▶ **Brief**: Print the whole listing exactly.
======
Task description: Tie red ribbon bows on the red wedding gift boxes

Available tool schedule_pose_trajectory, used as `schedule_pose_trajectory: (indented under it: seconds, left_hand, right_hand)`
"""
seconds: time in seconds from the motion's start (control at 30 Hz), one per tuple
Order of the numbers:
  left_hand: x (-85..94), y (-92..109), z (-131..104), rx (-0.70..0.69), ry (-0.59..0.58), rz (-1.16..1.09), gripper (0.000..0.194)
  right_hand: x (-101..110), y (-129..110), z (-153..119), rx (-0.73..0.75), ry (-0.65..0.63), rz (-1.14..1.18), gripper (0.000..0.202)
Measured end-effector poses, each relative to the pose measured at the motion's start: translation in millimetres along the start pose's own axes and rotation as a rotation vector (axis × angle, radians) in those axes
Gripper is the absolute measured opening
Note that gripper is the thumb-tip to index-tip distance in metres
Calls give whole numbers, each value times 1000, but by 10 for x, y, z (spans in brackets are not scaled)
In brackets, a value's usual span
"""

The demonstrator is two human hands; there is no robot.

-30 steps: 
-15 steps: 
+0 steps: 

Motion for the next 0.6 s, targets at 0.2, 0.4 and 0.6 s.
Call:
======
▶ **Exercise result**:
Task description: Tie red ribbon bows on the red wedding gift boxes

Available tool schedule_pose_trajectory, used as `schedule_pose_trajectory: (indented under it: seconds, left_hand, right_hand)`
"""
seconds: time in seconds from the motion's start (control at 30 Hz), one per tuple
Order of the numbers:
  left_hand: x (-85..94), y (-92..109), z (-131..104), rx (-0.70..0.69), ry (-0.59..0.58), rz (-1.16..1.09), gripper (0.000..0.194)
  right_hand: x (-101..110), y (-129..110), z (-153..119), rx (-0.73..0.75), ry (-0.65..0.63), rz (-1.14..1.18), gripper (0.000..0.202)
Measured end-effector poses, each relative to the pose measured at the motion's start: translation in millimetres along the start pose's own axes and rotation as a rotation vector (axis × angle, radians) in those axes
Gripper is the absolute measured opening
Note that gripper is the thumb-tip to index-tip distance in metres
Calls give whole numbers, each value times 1000, but by 10 for x, y, z (spans in brackets are not scaled)
In brackets, a value's usual span
"""

The demonstrator is two human hands; there is no robot.

-30 steps: 
-15 steps: 
+0 steps: 

Motion for the next 0.6 s, targets at 0.2, 0.4 and 0.6 s.
Call:

No more output will be given.